- **WHAT THE EXERCISE ASKS**
Scan the records below, and wherever a line has the word "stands", pull it out.

- **DATA EXTRACTS**
+++++
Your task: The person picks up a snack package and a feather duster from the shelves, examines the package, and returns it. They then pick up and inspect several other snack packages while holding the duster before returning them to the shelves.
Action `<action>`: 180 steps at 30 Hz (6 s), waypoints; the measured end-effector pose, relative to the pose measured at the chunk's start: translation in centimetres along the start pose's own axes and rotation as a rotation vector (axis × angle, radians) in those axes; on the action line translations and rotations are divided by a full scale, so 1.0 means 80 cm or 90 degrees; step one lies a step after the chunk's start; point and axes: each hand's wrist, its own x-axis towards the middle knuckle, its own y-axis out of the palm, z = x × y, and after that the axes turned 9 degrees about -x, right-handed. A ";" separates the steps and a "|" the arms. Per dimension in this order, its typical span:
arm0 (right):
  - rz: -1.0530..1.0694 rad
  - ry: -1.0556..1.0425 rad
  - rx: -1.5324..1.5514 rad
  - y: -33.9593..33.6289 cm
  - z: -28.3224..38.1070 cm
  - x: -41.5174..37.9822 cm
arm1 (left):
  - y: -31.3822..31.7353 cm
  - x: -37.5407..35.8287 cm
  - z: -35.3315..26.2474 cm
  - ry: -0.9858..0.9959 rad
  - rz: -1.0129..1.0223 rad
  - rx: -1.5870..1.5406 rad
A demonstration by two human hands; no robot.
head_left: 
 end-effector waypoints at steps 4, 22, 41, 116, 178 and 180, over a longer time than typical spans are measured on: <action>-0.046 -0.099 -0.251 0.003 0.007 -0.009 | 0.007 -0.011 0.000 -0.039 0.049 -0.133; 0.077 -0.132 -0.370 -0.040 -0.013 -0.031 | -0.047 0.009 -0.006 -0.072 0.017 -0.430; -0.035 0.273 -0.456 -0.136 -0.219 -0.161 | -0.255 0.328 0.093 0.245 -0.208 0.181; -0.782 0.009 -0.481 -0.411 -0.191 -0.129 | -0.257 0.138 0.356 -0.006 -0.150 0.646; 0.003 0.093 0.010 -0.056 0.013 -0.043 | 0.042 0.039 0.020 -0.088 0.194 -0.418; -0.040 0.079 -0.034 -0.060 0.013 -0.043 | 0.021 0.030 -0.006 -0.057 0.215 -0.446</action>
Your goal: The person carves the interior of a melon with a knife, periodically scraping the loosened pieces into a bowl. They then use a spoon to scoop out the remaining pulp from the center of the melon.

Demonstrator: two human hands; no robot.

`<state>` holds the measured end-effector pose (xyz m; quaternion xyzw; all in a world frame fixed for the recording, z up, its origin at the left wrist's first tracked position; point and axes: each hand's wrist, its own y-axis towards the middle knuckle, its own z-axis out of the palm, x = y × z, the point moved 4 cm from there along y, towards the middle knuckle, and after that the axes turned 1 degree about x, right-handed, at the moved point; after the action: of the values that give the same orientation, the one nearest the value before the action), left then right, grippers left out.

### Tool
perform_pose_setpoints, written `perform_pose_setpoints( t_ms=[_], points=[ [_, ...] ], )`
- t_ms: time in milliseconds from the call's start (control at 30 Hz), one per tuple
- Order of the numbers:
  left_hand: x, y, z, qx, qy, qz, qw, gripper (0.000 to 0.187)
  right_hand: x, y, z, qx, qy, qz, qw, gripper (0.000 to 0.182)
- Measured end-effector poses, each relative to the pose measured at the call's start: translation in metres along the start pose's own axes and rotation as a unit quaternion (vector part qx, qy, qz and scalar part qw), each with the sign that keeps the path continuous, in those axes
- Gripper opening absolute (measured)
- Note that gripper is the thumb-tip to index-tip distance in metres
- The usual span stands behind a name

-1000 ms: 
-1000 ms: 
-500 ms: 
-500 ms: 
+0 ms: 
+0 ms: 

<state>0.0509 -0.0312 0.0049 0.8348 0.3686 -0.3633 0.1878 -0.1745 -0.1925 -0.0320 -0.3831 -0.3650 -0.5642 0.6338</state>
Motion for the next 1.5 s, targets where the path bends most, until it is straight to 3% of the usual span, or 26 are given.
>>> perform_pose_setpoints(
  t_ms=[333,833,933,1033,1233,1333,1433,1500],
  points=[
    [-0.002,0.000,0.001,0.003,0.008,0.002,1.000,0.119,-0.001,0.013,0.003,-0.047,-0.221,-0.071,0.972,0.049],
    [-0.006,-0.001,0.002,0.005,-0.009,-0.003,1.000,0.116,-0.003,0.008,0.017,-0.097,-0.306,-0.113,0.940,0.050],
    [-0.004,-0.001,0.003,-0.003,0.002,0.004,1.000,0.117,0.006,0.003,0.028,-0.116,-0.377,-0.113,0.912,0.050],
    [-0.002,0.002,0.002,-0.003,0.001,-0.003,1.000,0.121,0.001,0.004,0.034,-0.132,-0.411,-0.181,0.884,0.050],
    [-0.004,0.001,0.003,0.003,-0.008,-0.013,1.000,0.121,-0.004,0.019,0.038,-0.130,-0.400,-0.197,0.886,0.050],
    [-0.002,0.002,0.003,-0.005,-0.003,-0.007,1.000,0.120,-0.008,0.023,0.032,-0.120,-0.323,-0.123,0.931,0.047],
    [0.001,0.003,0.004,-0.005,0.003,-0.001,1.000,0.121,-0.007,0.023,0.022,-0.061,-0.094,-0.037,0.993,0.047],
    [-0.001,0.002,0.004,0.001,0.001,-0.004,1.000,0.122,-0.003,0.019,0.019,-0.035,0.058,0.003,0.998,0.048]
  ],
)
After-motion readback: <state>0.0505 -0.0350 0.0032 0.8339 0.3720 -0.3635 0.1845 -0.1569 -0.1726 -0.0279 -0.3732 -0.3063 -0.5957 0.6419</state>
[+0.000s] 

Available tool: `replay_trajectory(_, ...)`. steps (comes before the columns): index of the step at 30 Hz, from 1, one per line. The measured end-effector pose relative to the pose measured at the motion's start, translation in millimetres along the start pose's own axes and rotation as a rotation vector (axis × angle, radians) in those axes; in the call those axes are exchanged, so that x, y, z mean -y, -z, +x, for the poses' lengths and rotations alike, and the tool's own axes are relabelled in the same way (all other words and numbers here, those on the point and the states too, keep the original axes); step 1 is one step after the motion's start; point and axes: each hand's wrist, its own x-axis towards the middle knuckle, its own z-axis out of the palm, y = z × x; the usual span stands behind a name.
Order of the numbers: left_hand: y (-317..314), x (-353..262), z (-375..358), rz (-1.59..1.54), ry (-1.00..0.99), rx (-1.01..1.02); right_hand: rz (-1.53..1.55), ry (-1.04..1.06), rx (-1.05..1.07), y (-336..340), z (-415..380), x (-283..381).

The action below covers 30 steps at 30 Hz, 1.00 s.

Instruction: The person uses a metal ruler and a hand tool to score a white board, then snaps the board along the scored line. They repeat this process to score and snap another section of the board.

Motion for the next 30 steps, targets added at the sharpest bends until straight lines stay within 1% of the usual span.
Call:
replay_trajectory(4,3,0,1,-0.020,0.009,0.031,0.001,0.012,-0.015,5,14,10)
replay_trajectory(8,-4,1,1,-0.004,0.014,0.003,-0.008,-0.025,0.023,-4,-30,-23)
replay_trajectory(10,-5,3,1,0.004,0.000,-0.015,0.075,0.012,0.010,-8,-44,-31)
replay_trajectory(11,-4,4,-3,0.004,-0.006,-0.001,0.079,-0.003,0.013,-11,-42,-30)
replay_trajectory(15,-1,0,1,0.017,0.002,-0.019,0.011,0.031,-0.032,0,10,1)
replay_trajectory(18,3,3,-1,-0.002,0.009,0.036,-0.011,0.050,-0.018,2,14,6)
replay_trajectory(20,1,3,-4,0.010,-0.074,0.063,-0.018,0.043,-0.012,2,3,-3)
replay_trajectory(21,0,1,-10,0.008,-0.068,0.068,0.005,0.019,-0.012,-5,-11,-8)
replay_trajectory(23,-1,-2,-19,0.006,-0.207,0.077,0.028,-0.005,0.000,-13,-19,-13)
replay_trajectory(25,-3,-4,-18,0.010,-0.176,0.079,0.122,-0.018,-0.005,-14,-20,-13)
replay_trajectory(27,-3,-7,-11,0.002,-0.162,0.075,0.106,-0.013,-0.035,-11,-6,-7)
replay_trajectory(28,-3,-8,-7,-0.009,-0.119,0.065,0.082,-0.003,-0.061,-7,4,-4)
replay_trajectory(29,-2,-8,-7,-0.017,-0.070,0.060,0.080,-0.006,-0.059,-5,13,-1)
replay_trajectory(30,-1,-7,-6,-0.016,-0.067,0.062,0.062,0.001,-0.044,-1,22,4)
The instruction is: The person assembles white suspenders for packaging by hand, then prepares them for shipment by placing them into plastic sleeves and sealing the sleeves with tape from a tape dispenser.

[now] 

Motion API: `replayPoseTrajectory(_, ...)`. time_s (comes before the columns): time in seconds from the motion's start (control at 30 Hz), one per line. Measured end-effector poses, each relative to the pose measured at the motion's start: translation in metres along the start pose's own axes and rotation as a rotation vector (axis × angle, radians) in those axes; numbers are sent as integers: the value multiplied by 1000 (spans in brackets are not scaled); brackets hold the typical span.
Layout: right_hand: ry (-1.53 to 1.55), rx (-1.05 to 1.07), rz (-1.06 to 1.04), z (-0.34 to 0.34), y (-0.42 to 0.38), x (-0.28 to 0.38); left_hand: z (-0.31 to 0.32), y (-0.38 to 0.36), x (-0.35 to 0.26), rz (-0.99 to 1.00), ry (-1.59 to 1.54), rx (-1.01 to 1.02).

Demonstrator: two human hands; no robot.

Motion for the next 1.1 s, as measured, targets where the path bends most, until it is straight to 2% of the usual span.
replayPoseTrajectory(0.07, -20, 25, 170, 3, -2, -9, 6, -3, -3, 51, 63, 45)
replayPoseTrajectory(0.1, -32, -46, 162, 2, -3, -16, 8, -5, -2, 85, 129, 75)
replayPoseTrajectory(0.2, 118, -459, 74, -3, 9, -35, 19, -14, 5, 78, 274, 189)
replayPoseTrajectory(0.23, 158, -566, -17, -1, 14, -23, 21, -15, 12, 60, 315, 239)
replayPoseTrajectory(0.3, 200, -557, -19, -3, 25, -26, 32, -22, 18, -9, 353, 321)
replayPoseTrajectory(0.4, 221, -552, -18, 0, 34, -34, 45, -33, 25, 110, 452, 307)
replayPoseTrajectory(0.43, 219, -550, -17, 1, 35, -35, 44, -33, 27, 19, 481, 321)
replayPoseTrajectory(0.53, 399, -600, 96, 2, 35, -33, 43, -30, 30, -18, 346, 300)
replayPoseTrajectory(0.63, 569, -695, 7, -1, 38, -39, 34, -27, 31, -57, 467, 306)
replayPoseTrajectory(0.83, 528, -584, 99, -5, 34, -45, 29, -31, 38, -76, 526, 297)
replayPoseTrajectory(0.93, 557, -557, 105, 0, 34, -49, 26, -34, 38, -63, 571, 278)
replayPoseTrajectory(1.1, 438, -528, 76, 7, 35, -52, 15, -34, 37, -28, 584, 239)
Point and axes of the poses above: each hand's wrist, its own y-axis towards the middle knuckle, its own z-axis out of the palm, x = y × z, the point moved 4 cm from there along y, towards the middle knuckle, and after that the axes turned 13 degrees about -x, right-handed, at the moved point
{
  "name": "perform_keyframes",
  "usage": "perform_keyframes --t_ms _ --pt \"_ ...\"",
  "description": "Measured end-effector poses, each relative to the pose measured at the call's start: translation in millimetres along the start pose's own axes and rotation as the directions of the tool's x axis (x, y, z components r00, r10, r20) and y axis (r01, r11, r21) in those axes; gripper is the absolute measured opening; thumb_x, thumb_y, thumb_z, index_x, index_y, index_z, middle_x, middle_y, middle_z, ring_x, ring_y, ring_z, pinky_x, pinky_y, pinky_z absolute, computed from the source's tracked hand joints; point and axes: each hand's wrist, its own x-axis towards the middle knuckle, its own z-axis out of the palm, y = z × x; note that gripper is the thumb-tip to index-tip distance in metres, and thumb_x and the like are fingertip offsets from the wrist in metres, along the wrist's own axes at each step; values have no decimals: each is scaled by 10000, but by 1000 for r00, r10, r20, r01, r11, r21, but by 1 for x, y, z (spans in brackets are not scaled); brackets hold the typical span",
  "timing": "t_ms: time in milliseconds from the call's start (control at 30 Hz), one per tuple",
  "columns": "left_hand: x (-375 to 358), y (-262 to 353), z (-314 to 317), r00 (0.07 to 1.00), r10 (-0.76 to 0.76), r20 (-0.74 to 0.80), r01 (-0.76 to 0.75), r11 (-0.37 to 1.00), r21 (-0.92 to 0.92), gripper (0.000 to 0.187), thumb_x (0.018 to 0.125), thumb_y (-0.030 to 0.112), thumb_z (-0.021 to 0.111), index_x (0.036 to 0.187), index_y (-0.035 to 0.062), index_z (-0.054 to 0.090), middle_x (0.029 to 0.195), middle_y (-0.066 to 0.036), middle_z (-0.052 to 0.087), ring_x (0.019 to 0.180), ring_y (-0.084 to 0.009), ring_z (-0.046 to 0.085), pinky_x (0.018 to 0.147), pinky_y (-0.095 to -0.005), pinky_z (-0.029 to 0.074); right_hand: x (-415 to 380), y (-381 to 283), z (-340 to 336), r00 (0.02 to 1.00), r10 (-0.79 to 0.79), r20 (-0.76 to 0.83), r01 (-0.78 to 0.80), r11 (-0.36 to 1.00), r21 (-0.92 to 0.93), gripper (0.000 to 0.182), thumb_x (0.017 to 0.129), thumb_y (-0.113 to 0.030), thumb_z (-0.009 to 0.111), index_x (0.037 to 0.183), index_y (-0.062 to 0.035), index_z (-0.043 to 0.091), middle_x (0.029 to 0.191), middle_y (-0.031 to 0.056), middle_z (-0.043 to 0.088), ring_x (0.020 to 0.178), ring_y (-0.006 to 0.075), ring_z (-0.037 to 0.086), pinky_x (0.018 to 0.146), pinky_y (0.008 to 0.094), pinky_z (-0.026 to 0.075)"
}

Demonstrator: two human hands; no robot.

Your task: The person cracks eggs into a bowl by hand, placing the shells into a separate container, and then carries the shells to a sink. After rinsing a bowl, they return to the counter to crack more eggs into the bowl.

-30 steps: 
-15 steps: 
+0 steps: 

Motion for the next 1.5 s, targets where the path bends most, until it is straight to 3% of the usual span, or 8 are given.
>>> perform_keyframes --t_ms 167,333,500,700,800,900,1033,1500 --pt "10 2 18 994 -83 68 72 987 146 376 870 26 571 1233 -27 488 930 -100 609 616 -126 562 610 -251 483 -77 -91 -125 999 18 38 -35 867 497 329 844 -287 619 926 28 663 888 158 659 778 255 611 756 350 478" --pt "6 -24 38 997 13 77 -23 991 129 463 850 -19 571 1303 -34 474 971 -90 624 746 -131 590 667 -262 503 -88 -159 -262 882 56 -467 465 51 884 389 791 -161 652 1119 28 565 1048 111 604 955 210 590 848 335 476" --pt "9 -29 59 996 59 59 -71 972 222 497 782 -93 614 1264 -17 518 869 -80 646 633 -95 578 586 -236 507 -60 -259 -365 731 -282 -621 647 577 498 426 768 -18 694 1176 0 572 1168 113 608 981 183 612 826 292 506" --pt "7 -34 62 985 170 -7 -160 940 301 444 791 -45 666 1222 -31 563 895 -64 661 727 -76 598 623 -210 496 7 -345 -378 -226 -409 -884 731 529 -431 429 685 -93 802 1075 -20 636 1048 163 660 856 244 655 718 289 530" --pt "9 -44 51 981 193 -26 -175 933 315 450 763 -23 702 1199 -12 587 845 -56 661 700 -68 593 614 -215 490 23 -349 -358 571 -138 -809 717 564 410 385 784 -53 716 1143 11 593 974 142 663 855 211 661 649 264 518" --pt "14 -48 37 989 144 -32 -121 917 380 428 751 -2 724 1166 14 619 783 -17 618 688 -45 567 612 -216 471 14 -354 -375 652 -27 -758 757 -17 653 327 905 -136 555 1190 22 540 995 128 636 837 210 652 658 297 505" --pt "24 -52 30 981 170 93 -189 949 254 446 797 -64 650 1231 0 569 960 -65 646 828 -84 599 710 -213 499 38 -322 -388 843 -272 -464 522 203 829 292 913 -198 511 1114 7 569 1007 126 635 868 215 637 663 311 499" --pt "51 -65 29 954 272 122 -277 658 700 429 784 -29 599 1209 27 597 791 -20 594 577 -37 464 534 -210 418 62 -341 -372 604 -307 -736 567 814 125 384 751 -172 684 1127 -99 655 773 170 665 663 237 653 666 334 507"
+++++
- **WRITTEN RESPONSE**
- The usual span stands behind a name
Available tool: `replay_trajectory(_, ...)`. steps (comes before the columns): index of the step at 30 Hz, from 1, one per line. The measured end-effector pose relative to the pose measured at the motion's start, translation in millimetres along the start pose's own axes and rotation as a rotation vector (axis × angle, radians) in those axes; in the call those axes are exchanged, so that x, y, z mean -y, -z, +x, for the poses' lengths and rotations alike, and the tool's own axes are relabelled in the same way (all other words and numbers here, those on the point and the states too, keep the original axes); step 1 is one step after the motion's start; point and axes: each hand's wrist, its own x-axis towards the middle knuckle, its own z-axis out of the palm, y = z × x; the usual span stands behind a name.

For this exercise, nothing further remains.